In their search for these “resilient individuals,” (Eric) Schadt and his team amassed a pool of genetic data from 600,000 people, then the largest such genetic study ever conducted, with data assembled from a dozen sources (23andMe, the Beijing Genomics Institute, and the Broad Institute of MIT and Harvard, most notably). But in searching the 600,000 genomes, the researchers found potentially resilient individuals for only eight of the 170 diseases they were targeting. The study size was too small. By calculating the frequency of the disease-causing mutations in the population, Schadt and his team came to believe that the number of subjects they’d need to be useful wasn’t 600,000—it was more on the order of 10 million.

Schadt is now founding a company called Sema4 that will try to expand into this level of genomic information, figuring that the number of competitors will be small and that there may well be a business model once they’re up to those kinds of numbers (the data will be free to academic and nonprofit researchers). Handling information on that scale certainly is a problem, but as the article makes clear, the bigger problem is just getting information on that scale. How do you convince ten million people, from appropriately diverse genetic backgrounds, to have their genomes completely sequenced and give them to you?

“There are companies today that claim access to millions of patient records,” Schadt explains. “But from the standpoint of what we intend to do, the data is meaningless. It’s often inaccurate, incomplete, and not easily linked across systems. Plus, that data doesn’t typically include access to DNA or to the genomic data generated on their DNA.” To take the example of the Resilience Project, it wasn’t simply that the universe of data was too small—it was also that the 600,000 genomes were governed under a hash of various consenting arrangements. If something vital was discovered, hundreds of thousands of participants could not be recontacted or tracked, making the data useless from a practical research standpoint.
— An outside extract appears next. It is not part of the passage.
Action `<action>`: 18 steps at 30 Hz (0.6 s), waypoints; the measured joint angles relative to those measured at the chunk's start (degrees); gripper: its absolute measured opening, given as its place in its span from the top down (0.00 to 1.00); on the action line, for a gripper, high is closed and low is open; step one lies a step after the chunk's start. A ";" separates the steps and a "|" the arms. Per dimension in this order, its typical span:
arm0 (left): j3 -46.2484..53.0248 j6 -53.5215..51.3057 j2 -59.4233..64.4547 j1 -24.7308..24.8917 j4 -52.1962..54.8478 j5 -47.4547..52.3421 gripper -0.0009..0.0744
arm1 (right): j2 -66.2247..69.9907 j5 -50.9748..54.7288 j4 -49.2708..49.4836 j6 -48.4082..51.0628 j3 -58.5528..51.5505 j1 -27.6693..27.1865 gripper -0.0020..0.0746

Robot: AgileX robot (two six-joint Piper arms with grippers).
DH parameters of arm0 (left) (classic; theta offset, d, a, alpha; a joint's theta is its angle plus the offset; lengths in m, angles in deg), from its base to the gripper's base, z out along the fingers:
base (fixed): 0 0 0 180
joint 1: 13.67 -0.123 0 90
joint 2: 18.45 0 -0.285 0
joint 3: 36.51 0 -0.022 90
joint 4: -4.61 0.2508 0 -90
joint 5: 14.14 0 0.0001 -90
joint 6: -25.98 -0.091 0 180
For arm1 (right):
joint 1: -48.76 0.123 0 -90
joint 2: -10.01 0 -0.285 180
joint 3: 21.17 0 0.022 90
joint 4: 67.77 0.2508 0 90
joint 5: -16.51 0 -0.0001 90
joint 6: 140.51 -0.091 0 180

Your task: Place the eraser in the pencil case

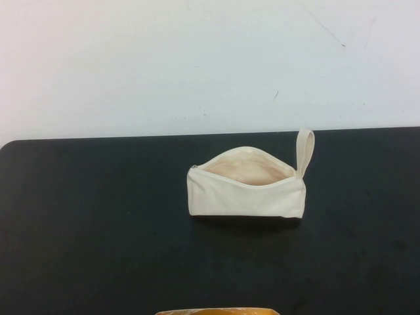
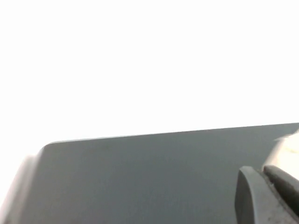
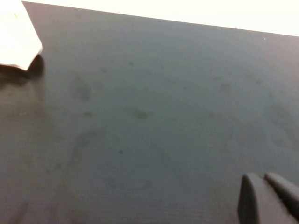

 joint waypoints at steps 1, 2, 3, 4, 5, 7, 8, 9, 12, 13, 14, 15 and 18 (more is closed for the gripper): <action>2.42 0.00 -2.50 -2.20 -0.72 -0.51 0.99 | 0.00 0.00 0.00 0.00 0.00 0.00 0.98; 4.71 0.11 -4.83 -4.33 -1.44 -0.76 0.99 | 0.00 0.00 0.00 0.00 0.00 0.00 0.98; 6.79 0.11 -7.12 -6.31 -2.26 -0.76 0.99 | 0.00 0.00 0.00 0.00 0.00 0.00 0.98; 8.70 0.11 -8.84 -7.80 -3.05 -0.82 0.99 | 0.00 0.00 0.00 0.00 0.00 0.00 0.98; 10.40 0.11 -10.91 -9.50 -3.84 -0.82 0.99 | 0.00 0.00 0.00 0.00 0.00 0.00 0.98; 12.90 0.11 -14.51 -12.02 -4.88 -0.82 0.99 | 0.00 0.00 0.00 0.00 0.00 0.00 0.98; 14.11 0.11 -15.97 -13.01 -5.25 -0.82 0.99 | 0.00 0.00 0.00 0.00 0.00 0.00 0.98; 15.15 0.11 -16.86 -13.57 -5.72 -0.82 0.99 | 0.00 0.00 0.00 0.00 0.00 0.00 0.98; 16.57 0.11 -17.43 -14.00 -5.72 -0.65 0.99 | 0.00 0.00 0.00 0.00 0.00 0.00 0.98; 16.59 0.11 -17.43 -13.87 -5.72 -0.38 0.99 | 0.00 0.00 0.00 0.00 0.00 0.00 0.98; 16.59 0.11 -17.43 -13.49 -5.72 0.44 0.99 | 0.00 0.00 0.00 0.00 0.00 0.00 0.98; 16.59 -0.09 -17.43 -13.16 -5.72 1.51 0.99 | 0.00 0.00 0.00 0.00 0.00 0.00 0.98; 16.59 -2.90 -17.43 -12.20 -6.50 5.25 0.99 | 0.00 0.00 0.00 0.00 0.00 0.00 0.98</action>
What the article doesn’t go on to lay out, though, is how all this is going to lead to any cures, for cancer or anything else. That’s actually the hard part; rounding up the ten million genomes will seem comparatively straightforward. One way to go about it is (as described above) to look for people who, from what we know, should have some sort of genomically-driven disease but don’t. What compensatory mutations do they have, and how are these protective? That won’t be easy, because everyone has their own collection of mutations, and there’s no guarantee that any of them will leap out as being biochemically plausible. There’s also a reasonable chance that no single mutation will turn out to be the answer by itself – it may be an ensemble, working together. And what if none of them are the answer? You could be looking at an environmental effect that’s not going to be in the DNA sequence at all, or present very subtly as a sort of bounce-shot mechanism. This is still very valuable work, and you can learn a great deal from “human genetic knockouts” that can’t really be learned any other way, but it’s far from straightforward.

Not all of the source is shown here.